■ WHAT YOU HAVE TO DO ■
Every line of the records must be repeated exactly; pictures stay out.

■ PROVIDED RECORDS ■
☆ ☆ ☆ ☆ ☆

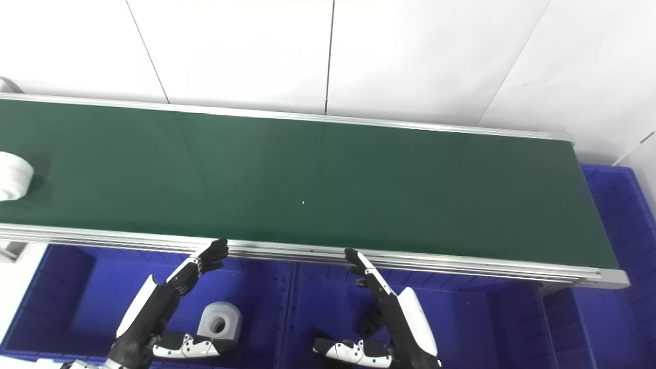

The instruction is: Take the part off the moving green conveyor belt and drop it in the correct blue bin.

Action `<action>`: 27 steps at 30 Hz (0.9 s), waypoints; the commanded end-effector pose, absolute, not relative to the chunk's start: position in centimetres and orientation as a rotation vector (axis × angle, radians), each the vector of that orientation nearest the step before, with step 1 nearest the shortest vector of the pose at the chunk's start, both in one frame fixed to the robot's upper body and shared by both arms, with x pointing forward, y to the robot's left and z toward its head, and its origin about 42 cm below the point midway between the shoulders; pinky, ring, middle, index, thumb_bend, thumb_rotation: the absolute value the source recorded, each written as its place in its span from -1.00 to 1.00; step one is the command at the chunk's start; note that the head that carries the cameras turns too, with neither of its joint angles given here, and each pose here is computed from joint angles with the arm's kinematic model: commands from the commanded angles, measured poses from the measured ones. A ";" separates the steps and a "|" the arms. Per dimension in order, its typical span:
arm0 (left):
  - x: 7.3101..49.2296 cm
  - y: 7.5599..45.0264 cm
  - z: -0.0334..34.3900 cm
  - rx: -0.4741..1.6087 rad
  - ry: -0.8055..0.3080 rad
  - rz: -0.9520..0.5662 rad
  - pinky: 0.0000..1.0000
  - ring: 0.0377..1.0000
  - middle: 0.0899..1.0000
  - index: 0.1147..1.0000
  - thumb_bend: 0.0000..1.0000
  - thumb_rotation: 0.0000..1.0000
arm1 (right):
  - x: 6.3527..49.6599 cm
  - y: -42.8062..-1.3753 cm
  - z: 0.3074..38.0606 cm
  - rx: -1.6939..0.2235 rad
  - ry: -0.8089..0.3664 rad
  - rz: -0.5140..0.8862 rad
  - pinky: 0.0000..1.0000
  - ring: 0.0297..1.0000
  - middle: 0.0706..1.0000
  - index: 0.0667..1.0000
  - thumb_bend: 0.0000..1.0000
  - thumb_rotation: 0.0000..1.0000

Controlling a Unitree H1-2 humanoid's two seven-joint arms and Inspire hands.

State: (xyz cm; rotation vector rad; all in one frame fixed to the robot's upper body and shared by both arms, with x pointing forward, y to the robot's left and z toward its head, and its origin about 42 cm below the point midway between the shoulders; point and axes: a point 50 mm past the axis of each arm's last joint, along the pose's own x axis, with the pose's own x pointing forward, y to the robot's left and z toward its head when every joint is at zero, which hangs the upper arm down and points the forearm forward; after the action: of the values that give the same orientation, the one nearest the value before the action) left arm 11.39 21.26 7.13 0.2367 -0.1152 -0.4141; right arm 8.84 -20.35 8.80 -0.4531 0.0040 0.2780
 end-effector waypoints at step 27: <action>11.4 22.1 8.4 0.201 -0.175 -0.419 0.74 0.81 0.84 0.81 0.60 -0.54 | 9.0 -19.3 9.4 -0.462 -0.002 0.279 0.58 0.71 0.79 0.81 0.67 -0.20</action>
State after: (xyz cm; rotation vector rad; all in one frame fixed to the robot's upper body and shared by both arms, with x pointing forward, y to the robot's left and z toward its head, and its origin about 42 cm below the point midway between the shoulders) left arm 11.16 21.41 7.57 0.2177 -0.1221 -0.4212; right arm 8.64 -19.97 8.72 -0.4675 0.0222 0.2996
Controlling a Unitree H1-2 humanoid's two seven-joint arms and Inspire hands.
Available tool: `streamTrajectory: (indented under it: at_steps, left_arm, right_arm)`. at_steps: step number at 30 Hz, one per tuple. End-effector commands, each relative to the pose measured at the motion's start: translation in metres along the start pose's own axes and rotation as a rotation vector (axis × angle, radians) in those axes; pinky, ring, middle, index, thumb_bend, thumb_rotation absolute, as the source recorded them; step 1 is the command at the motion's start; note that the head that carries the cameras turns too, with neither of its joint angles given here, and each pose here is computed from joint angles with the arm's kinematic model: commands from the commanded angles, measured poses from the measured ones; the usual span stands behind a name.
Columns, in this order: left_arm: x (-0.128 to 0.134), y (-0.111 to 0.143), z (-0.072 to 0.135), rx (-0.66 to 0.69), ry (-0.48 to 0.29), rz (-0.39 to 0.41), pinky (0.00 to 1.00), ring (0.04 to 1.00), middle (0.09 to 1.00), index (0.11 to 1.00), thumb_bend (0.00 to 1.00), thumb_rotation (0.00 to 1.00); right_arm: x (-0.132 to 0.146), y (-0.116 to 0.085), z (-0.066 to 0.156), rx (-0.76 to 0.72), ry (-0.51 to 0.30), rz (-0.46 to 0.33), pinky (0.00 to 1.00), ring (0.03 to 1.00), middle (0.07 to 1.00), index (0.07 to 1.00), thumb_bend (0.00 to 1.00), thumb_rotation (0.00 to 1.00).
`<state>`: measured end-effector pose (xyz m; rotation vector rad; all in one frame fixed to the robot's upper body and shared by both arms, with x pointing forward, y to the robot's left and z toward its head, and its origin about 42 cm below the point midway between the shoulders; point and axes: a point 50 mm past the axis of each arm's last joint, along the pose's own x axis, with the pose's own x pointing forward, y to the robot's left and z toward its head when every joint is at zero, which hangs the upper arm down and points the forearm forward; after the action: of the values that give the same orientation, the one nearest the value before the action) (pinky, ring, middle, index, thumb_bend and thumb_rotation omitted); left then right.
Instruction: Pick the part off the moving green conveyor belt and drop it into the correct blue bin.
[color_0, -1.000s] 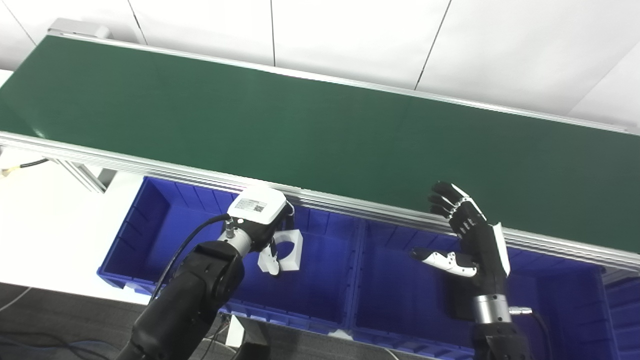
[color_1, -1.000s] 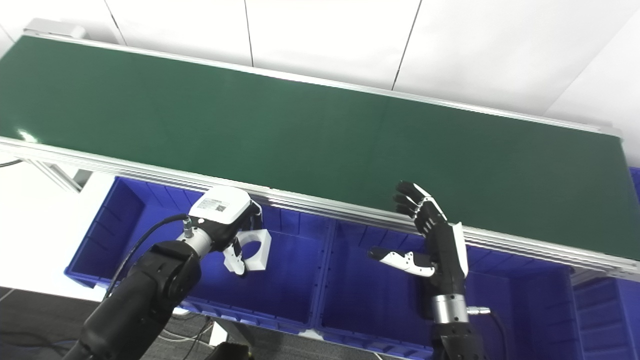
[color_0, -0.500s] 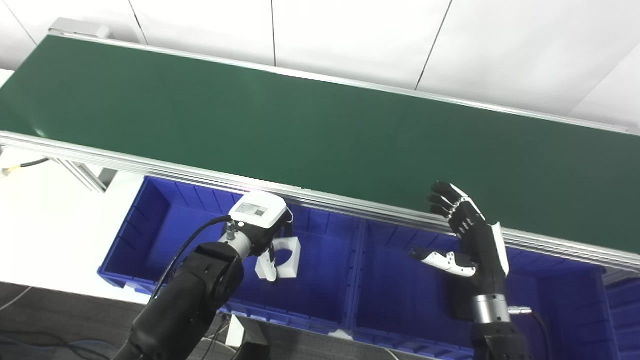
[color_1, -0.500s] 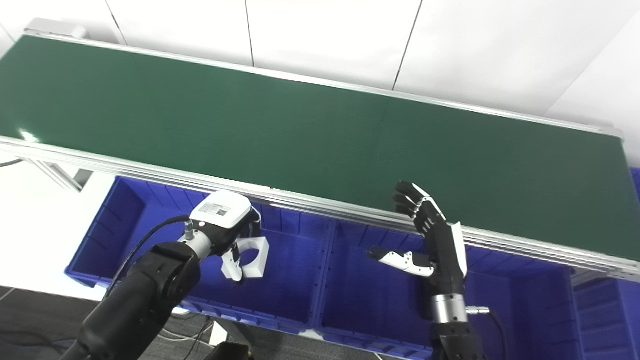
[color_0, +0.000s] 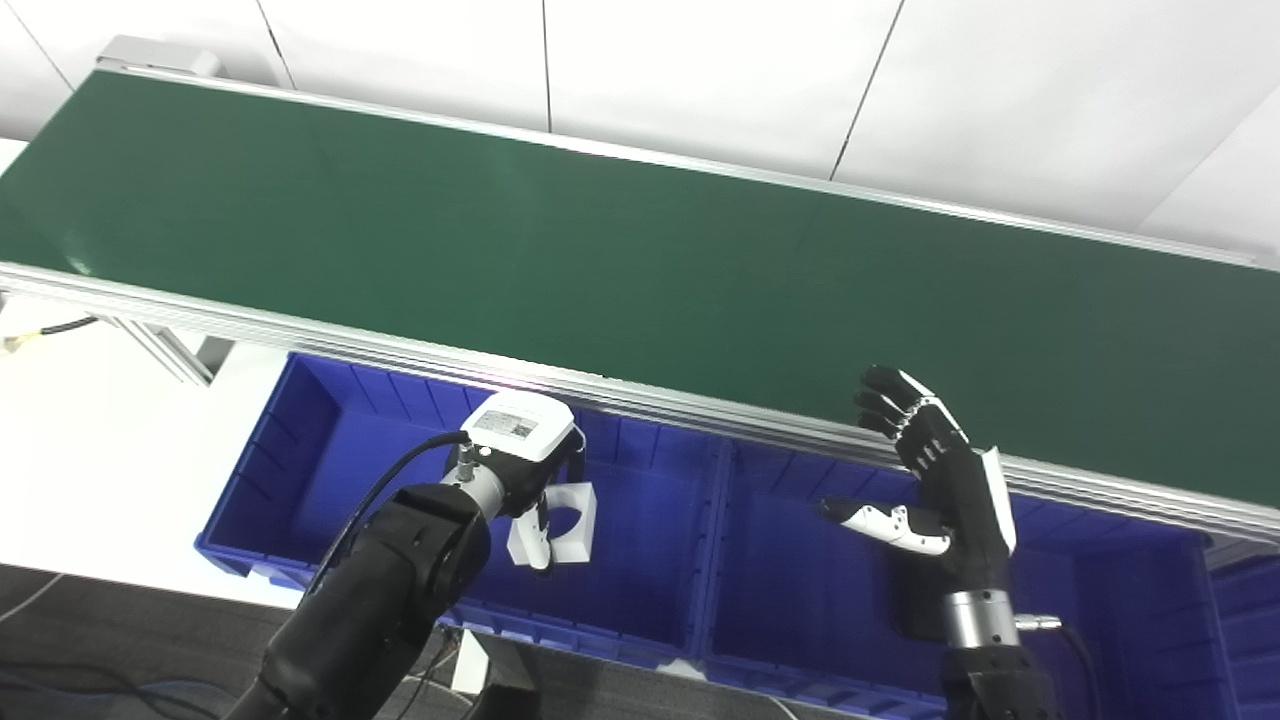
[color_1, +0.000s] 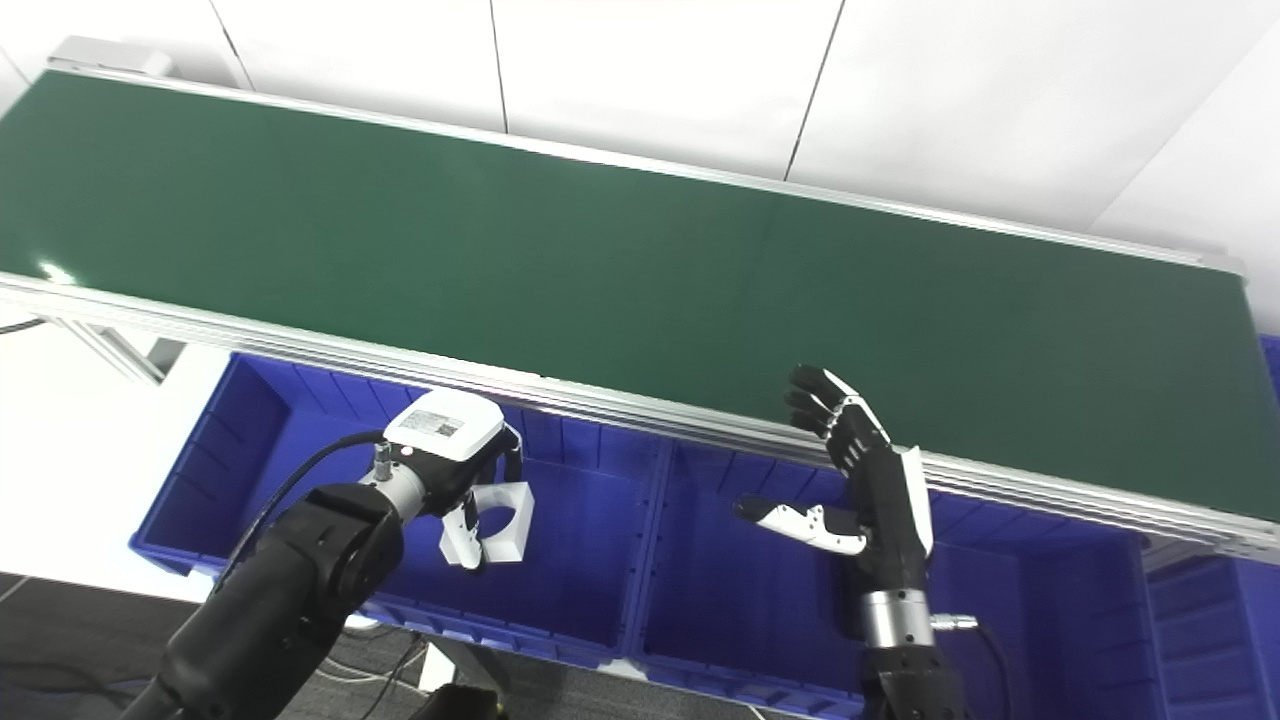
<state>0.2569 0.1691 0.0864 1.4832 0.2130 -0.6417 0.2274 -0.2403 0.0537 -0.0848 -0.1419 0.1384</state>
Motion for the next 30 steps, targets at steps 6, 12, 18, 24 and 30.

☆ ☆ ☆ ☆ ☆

■ ANSWER SPACE ■
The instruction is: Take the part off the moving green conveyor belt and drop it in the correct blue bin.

Action `<action>`: 27 steps at 30 Hz (0.9 s), waypoints; the commanded end-effector pose, absolute, not relative to the chunk's start: position in centimetres and orientation as a rotation vector (axis × angle, radians), each the vector of that orientation nearest the step before, with step 1 nearest the shortest vector of the pose at the chunk's start, both in one frame fixed to the robot's upper body and shared by both arms, with x pointing forward, y to the robot's left and z toward its head, and its origin about 42 cm below the point midway between the shoulders; pinky, ring, middle, index, thumb_bend, thumb_rotation: the absolute value the source recorded, each written as its place in its span from -1.00 to 1.00; step one is the command at the chunk's start; note that the head that carries the cameras turns too, with neither of its joint angles given here, and each pose here is computed from joint angles with the arm's kinematic model: commands from the commanded angles, measured poses from the measured ones. A ";" separates the steps and a "|" the arms. Per dimension in order, its typical span:
arm0 (left):
  - x: 7.3101..49.2296 cm
  - y: 7.5599..45.0264 cm
  - z: -0.0334..34.3900 cm
  - rx: -0.4741..1.6087 rad
  - ry: -0.8055..0.3080 rad
  - rz: -0.9520..0.5662 rad
  - pinky: 0.0000..1.0000
  - ring: 0.0377..1.0000
  - middle: 0.0899..1.0000
  - index: 0.1147..1.0000
  - thumb_bend: 0.0000..1.0000
  - thumb_rotation: 0.0000..1.0000
arm1 (right):
  - x: 6.3527..49.6599 cm
  - y: -42.8062..-1.3753 cm
  - z: 0.3074..38.0606 cm
  - rx: -1.6939..0.2235 rad
  - ry: -0.8089..0.3664 rad
  - rz: -0.5140..0.8862 rad
  - pinky: 0.0000..1.0000
  - ring: 0.0297..1.0000
  - middle: 0.0706..1.0000
  - index: 0.0667..1.0000
  - thumb_bend: 0.0000..1.0000
  - thumb_rotation: 0.0000..1.0000

Controlling a Unitree H1-2 humanoid's two seven-joint arms and Inspire hands.

State: (xyz cm; rotation vector rad; all in one frame fixed to the robot's upper body and shared by both arms, with x pointing forward, y to the robot's left and z toward its head, and its origin about 42 cm below the point midway between the shoulders; point and axes: a point 50 mm past the axis of each arm's last joint, along the pose's own x axis, with the pose's own x pointing forward, y to the robot's left and z toward its head when every joint is at zero, which hangs the upper arm down and points the forearm forward; after the action: of the values that give the same orientation, the one nearest the value before the action) left arm 11.39 21.26 7.13 0.2367 -0.1152 -0.4141; right arm 8.84 -20.35 8.80 -0.4531 0.0040 0.2780
 end-effector waypoints at step 27: <action>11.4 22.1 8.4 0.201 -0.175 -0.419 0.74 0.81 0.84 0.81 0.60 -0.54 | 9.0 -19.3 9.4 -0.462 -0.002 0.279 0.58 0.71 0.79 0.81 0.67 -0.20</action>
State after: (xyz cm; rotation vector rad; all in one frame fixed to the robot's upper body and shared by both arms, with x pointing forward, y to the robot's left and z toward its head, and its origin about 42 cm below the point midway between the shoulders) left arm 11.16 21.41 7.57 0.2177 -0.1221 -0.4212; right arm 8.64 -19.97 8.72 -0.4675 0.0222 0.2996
Controlling a Unitree H1-2 humanoid's two seven-joint arms and Inspire hands.
Available tool: `streamTrajectory: (indented under it: at_steps, left_arm, right_arm)`. at_steps: step number at 30 Hz, one per tuple. End-effector commands, each relative to the pose measured at the motion's start: translation in metres along the start pose's own axes and rotation as a rotation vector (axis × angle, radians) in those axes; pinky, ring, middle, index, thumb_bend, thumb_rotation absolute, as the source recorded them; step 1 is the command at the motion's start; note that the head that carries the cameras turns too, with neither of its joint angles given here, and each pose here is computed from joint angles with the arm's kinematic model: commands from the commanded angles, measured poses from the measured ones; the usual span stands behind a name.
Columns, in this order: left_arm: x (-0.128 to 0.134), y (-0.111 to 0.143), z (-0.072 to 0.135), rx (-0.66 to 0.69), ry (-0.48 to 0.29), rz (-0.39 to 0.41), pinky (0.00 to 1.00), ring (0.04 to 1.00), middle (0.09 to 1.00), index (0.11 to 1.00), thumb_bend (0.00 to 1.00), thumb_rotation (0.00 to 1.00); right_arm: x (-0.132 to 0.146), y (-0.116 to 0.085), z (-0.066 to 0.156), rx (-0.76 to 0.72), ry (-0.51 to 0.30), rz (-0.46 to 0.33), pinky (0.00 to 1.00), ring (0.03 to 1.00), middle (0.07 to 1.00), index (0.07 to 1.00), thumb_bend (0.00 to 1.00), thumb_rotation (0.00 to 1.00).
`<state>`: measured end-effector pose (xyz m; rotation vector rad; all in one frame fixed to the robot's upper body and shared by both arms, with x pointing forward, y to the robot's left and z toward its head, and its origin about 42 cm below the point midway between the shoulders; point and axes: a point 50 mm past the axis of each arm's last joint, along the pose's own x axis, with the pose's own x pointing forward, y to the robot's left and z toward its head when every joint is at zero, which hangs the upper arm down and points the forearm forward; after the action: of the values that give the same orientation, the one nearest the value before the action) (pinky, ring, middle, index, thumb_bend and thumb_rotation omitted); left then right.
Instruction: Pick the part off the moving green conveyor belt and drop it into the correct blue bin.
[color_0, -1.000s] 
[color_1, -1.000s] 
[color_0, -0.500s] 
[color_1, -0.500s] 
[color_0, +0.000s] 
[color_1, +0.000s] 
<state>0.2569 0.1691 0.0864 1.4832 0.2130 -0.6417 0.2274 -0.2403 0.0537 -0.0848 -0.1419 0.1384</state>
Motion for the next 30 steps, targets at steps 6, 12, 18, 24 and 30.

Work on this exercise is complete, and nothing remains.